### [WHAT THE EXERCISE ASKS]
Scan the lines below for the word "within". Copy each line you find it in.

[Opening RECORDS PROVIDED section]

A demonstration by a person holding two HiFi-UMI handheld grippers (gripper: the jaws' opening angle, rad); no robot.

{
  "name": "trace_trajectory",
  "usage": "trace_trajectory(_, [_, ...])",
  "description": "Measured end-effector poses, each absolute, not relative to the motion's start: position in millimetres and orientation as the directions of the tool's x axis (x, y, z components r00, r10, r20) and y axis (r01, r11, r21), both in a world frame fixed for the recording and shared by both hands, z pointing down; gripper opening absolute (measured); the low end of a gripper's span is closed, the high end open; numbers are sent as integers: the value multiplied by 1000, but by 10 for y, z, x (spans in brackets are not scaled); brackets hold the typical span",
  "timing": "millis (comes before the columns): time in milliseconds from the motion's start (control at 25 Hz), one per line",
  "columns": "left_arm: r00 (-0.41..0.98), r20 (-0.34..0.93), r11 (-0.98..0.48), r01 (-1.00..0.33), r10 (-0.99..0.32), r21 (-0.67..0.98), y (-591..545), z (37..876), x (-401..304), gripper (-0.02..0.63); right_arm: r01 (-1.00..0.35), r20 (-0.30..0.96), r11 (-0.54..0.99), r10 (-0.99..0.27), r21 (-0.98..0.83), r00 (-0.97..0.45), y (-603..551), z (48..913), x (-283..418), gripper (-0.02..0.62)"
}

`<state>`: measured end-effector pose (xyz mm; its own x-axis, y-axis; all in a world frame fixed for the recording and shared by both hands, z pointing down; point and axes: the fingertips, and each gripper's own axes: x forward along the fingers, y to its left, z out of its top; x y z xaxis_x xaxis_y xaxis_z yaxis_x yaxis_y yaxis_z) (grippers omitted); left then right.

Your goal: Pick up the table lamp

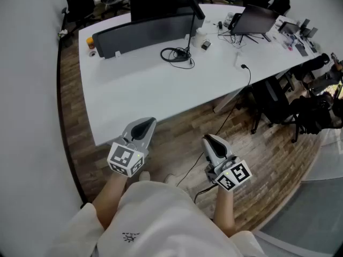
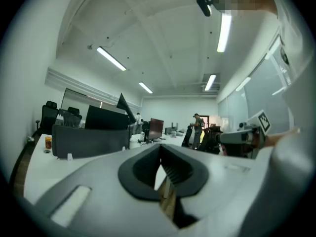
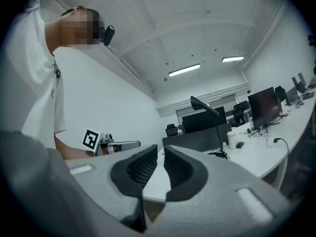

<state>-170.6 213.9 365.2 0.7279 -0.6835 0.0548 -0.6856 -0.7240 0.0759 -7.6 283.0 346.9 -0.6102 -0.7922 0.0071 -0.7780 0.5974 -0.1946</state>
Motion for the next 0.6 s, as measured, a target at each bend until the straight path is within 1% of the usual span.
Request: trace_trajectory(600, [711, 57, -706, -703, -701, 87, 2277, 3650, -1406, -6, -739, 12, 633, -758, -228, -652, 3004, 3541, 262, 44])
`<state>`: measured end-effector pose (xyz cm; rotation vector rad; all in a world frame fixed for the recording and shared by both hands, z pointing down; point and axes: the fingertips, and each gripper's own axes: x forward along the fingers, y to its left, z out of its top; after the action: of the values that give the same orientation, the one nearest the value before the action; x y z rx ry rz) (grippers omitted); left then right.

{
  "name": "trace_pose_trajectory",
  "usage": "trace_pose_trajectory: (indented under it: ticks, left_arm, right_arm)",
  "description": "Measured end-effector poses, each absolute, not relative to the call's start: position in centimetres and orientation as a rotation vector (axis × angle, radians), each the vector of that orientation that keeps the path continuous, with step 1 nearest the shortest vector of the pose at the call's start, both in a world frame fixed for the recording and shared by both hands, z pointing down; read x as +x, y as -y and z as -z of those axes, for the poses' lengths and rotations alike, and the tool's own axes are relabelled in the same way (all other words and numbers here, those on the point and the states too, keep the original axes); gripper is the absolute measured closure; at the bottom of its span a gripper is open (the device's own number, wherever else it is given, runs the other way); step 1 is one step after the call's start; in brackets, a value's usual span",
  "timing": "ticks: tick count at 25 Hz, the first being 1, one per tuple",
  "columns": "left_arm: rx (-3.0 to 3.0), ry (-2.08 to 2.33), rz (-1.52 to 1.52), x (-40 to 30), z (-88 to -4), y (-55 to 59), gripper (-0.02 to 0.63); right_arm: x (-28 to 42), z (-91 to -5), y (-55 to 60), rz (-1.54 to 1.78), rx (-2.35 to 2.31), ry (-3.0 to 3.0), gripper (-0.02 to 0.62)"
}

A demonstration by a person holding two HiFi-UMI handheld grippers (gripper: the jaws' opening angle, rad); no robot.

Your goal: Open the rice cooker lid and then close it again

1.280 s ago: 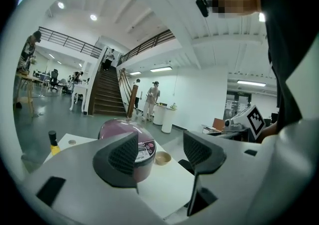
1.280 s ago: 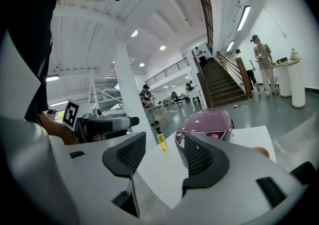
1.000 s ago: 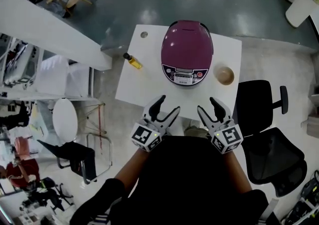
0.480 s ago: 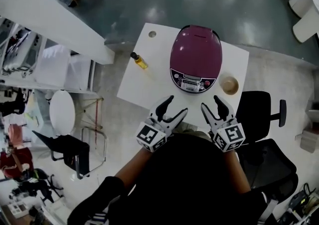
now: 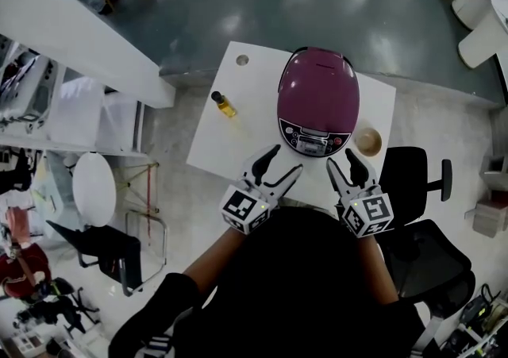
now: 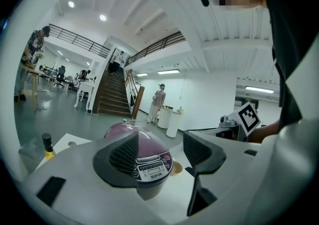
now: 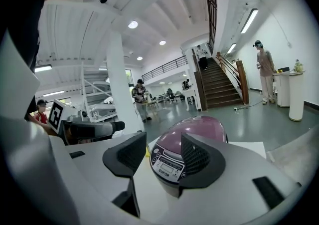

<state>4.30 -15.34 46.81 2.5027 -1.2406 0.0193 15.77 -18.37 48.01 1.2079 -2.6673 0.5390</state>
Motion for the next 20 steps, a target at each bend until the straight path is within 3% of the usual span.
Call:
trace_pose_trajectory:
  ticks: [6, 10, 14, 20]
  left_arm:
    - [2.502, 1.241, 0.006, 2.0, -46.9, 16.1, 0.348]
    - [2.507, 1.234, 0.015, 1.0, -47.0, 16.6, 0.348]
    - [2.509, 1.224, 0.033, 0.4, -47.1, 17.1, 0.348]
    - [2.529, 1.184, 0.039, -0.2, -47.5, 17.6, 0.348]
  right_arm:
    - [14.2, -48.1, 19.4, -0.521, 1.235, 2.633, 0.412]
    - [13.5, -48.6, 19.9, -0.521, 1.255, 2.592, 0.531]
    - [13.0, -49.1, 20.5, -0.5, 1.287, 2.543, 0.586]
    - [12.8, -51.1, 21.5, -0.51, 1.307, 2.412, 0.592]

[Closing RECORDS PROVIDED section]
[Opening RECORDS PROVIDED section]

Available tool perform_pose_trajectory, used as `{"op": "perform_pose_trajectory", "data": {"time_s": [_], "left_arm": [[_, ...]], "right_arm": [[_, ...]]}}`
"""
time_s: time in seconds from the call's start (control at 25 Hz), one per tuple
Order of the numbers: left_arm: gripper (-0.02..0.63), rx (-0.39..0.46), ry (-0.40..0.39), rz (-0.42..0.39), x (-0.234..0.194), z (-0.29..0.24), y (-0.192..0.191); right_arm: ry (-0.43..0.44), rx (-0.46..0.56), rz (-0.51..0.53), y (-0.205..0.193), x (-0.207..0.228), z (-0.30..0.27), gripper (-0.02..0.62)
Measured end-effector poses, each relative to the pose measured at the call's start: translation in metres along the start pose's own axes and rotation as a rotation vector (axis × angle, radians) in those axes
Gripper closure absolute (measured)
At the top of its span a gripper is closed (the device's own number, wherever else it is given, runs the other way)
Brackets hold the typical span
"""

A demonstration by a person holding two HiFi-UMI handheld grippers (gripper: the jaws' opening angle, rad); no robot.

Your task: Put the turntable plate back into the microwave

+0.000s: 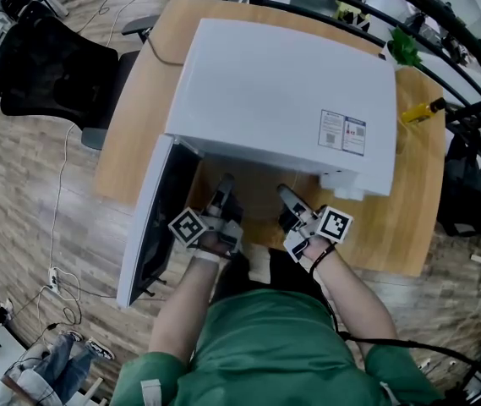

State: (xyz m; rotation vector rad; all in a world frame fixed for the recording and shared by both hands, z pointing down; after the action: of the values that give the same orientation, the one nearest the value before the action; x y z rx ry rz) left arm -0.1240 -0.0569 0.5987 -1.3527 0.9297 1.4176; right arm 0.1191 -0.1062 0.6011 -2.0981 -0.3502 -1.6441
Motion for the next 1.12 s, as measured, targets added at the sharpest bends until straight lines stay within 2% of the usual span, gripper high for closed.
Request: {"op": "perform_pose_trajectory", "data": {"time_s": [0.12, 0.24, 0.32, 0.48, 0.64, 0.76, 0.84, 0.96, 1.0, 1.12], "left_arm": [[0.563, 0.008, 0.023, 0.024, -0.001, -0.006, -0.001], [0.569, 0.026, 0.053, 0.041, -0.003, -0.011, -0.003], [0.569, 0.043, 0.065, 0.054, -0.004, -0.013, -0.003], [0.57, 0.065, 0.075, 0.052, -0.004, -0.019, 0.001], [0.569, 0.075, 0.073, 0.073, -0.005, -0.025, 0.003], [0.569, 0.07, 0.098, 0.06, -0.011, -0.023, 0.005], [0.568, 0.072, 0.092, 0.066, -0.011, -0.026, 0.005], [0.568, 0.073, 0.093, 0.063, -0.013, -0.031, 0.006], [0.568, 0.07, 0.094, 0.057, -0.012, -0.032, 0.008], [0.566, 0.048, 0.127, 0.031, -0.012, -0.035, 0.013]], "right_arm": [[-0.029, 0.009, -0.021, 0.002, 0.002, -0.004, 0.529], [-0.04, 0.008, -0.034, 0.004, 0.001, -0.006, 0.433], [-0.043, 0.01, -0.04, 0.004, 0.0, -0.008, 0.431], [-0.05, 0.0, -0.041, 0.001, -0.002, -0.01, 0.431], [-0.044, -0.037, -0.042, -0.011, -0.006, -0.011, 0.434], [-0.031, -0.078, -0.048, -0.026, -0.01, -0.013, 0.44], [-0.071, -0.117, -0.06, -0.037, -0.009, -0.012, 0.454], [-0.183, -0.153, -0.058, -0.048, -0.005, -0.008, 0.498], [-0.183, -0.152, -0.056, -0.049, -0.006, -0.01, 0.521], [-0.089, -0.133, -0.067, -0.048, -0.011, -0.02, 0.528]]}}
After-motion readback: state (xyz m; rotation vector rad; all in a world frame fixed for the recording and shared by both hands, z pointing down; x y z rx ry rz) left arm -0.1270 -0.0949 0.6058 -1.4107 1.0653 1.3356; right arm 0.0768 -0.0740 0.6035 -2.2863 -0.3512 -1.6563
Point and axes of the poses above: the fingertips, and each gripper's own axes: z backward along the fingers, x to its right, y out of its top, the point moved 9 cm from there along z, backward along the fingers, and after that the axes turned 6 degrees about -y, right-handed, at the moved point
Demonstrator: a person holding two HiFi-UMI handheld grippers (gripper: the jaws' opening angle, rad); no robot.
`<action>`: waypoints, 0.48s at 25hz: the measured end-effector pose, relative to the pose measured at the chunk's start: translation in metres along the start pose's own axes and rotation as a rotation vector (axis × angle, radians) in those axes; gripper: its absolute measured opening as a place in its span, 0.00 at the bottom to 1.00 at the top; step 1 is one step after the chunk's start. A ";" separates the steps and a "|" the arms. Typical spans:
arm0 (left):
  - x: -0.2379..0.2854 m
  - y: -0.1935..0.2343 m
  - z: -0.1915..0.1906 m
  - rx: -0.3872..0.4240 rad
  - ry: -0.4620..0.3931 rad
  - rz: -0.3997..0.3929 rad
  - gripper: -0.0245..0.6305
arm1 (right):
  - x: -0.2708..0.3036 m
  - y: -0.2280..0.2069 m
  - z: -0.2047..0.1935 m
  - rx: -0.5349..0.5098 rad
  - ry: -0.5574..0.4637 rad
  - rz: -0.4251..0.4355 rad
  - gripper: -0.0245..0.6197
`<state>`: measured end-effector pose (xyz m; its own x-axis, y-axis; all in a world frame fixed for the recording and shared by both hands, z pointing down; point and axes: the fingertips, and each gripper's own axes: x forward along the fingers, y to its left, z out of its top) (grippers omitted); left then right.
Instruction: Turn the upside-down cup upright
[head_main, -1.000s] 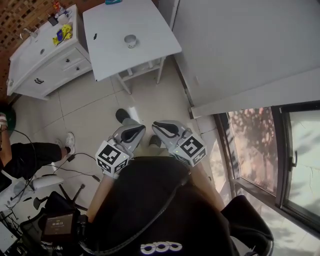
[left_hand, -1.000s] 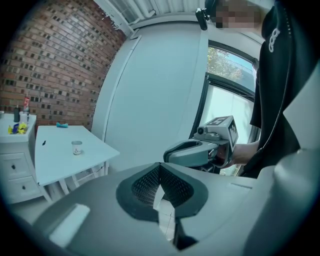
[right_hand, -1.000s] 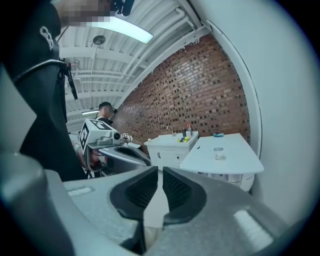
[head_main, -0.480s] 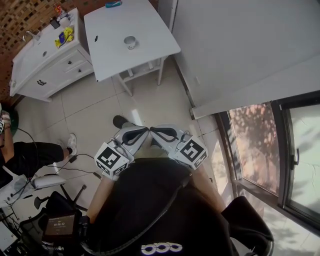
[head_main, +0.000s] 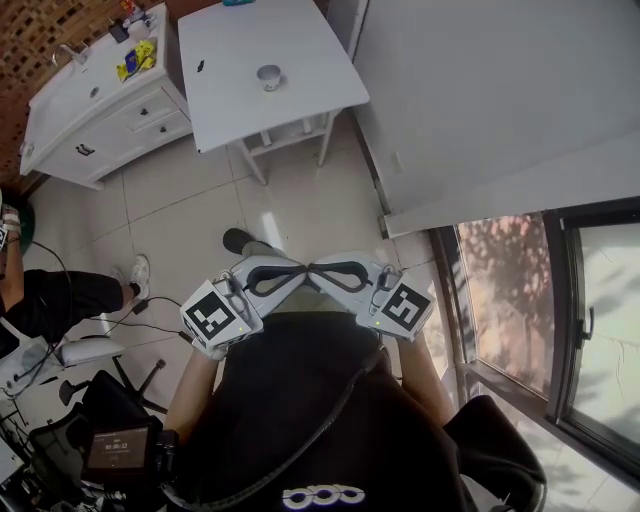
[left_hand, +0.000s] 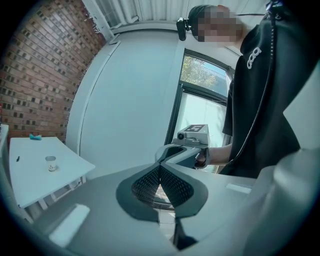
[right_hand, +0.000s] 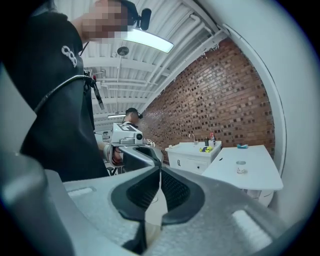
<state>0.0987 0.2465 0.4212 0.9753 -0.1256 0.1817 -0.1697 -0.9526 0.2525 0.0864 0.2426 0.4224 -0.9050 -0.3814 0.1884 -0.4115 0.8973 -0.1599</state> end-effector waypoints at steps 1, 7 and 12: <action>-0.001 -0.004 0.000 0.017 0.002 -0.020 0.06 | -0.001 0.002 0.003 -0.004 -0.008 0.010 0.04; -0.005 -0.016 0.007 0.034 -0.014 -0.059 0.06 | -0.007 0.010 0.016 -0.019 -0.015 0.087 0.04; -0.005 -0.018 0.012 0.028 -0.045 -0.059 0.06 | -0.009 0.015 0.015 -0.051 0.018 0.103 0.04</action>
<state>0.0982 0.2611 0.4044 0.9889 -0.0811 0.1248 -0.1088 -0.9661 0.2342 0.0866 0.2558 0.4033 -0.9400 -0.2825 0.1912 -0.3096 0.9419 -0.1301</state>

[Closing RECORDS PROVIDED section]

### [EXERCISE RESPONSE]
Motion for the next 0.6 s, as measured, a target at each bend until the straight path is within 1% of the usual span.
Motion for the next 20 steps, a target at each bend until the straight path is within 3% of the usual span.
Motion for the next 1.12 s, as measured, targets added at the sharpest bends until straight lines stay within 2% of the usual span, gripper high for closed.

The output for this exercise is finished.